_Task directions_:
Among the lines below, keep only those from the one containing "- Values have" through the one containing "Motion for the", and reproduce them exactly.

_Data extract_:
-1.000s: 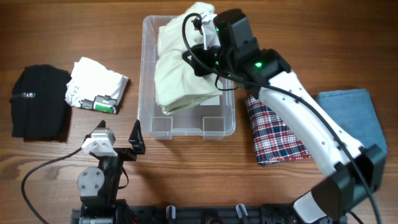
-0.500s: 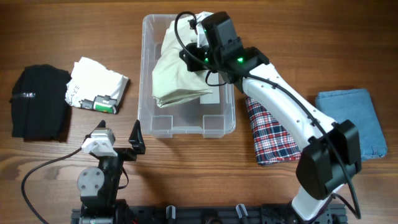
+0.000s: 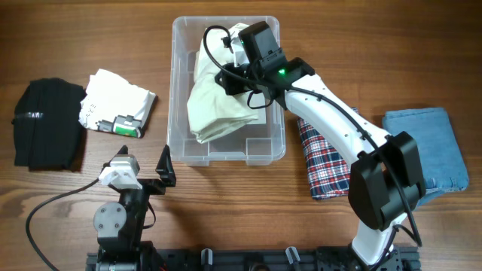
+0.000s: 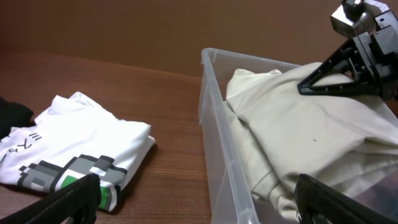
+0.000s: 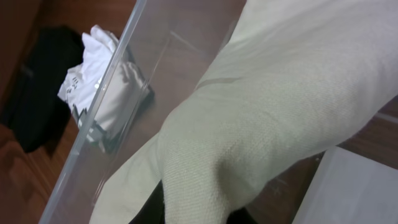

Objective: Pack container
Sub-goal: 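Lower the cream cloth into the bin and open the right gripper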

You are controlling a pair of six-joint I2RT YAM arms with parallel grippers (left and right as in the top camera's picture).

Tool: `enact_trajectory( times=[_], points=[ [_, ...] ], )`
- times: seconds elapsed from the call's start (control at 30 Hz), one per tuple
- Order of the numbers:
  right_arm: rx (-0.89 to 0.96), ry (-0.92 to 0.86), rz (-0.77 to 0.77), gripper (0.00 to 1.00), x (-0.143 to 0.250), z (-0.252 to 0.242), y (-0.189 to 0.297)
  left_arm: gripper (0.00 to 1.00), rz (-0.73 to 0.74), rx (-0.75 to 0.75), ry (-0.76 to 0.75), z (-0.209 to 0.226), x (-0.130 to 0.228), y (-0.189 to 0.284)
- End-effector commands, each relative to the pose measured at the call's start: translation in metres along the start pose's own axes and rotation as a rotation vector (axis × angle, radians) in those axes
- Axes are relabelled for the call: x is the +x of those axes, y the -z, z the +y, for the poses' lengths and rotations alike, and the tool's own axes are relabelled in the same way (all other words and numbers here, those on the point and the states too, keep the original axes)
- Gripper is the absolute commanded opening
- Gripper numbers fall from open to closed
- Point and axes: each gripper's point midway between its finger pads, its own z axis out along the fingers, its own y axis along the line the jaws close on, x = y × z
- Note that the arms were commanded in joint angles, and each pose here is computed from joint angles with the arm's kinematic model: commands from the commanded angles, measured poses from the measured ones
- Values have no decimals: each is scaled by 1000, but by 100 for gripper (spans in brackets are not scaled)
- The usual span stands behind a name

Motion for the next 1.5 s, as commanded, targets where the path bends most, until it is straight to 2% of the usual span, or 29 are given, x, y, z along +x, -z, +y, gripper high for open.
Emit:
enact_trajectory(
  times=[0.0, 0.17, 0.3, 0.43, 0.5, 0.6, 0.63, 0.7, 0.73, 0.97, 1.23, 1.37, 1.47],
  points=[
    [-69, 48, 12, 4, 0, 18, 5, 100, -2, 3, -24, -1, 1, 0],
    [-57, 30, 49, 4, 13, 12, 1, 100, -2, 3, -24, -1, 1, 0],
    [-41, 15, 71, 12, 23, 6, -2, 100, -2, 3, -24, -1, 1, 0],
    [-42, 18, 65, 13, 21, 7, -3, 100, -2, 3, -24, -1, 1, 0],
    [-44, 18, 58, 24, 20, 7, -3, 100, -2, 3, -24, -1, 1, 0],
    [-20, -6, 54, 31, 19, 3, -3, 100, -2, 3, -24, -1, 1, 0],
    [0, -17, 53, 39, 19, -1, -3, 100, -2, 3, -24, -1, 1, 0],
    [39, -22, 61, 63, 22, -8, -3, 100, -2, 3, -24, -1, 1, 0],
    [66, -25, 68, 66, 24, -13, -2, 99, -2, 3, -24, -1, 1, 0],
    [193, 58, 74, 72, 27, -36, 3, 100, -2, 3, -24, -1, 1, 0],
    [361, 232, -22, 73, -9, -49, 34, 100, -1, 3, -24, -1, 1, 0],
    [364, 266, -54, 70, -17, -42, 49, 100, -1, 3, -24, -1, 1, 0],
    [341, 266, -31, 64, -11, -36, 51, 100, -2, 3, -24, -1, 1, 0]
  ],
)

_Solved exercise_:
- Values have no decimals: each is scaled by 1000, but by 100 for gripper (spans in brackets are not scaled)
- The usual span stands behind a name

Motion for the next 1.5 s, as commanded, targets where the path bends most, until it is straight to 2% of the usual span, or 29 are given, x, y, z along +x, -z, +y, gripper high for open.

The exercise has been answered, and the work is done.